Hybrid spreading mechanisms and T cell activation shape the dynamics of HIV-1 infection

arXiv:1503.08992v1
AI Analysis

This provides insights into HIV-1 pathogenesis for medical researchers and clinicians, suggesting earlier intervention and treatments targeting cell-to-cell spread could delay AIDS progression, though it is incremental as it builds on existing knowledge of HIV spreading mechanisms.

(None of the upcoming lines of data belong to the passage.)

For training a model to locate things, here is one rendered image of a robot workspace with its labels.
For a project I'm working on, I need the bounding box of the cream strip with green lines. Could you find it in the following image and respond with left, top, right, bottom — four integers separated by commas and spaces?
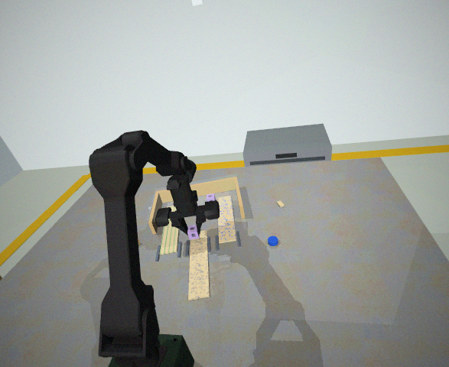
159, 220, 179, 255

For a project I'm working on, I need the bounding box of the cream speckled flat strip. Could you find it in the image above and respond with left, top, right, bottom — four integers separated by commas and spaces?
218, 208, 236, 243

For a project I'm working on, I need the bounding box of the light purple cube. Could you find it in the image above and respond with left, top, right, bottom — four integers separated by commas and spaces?
187, 225, 200, 239

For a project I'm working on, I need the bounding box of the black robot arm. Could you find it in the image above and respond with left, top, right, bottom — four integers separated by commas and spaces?
89, 130, 198, 367

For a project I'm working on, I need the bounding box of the cream strip with grey dots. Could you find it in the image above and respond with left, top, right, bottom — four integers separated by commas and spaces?
188, 230, 210, 300

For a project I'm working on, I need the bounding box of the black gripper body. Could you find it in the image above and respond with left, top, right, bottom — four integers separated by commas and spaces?
155, 192, 220, 227

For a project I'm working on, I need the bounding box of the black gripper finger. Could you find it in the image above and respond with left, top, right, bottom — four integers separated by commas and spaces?
196, 217, 206, 234
171, 218, 188, 235

The researchers tackled the problem of understanding how HIV-1's hybrid spreading mechanisms (cell-free and cell-to-cell transmission) affect infection progression by developing a new mathematical model that captures major infection phases and accurately predicts clinical trial results, finding that hybrid spreading is critical for seeding infection and cell-to-cell spread becomes increasingly effective as infection progresses.

HIV-1 can disseminate between susceptible cells by two mechanisms: cell-free infection following fluid-phase diffusion of virions and by highly-efficient direct cell-to-cell transmission at immune cell contacts. The contribution of this hybrid spreading mechanism, which is also a characteristic of some important computer worm outbreaks, to HIV-1 progression in vivo remains unknown. Here we present a new mathematical model that explicitly incorporates the ability of HIV-1 to use hybrid spreading mechanisms and evaluate the consequences for HIV-1 pathogenenesis. The model captures the major phases of the HIV-1 infection course of a cohort of treatment naive patients and also accurately predicts the results of the Short Pulse Anti-Retroviral Therapy at Seroconversion (SPARTAC) trial. Using this model we find that hybrid spreading is critical to seed and establish infection, and that cell-to-cell spread and increased CD4+ T cell activation are important for HIV-1 progression. Notably, the model predicts that cell-to-cell spread becomes increasingly effective as infection progresses and thus may present a considerable treatment barrier. Deriving predictions of various treatments' influence on HIV-1 progression highlights the importance of earlier intervention and suggests that treatments effectively targeting cell-to-cell HIV-1 spread can delay progression to AIDS. This study suggests that hybrid spreading is a fundamental feature of HIV infection, and provides the mathematical framework incorporating this feature with which to evaluate future therapeutic strategies.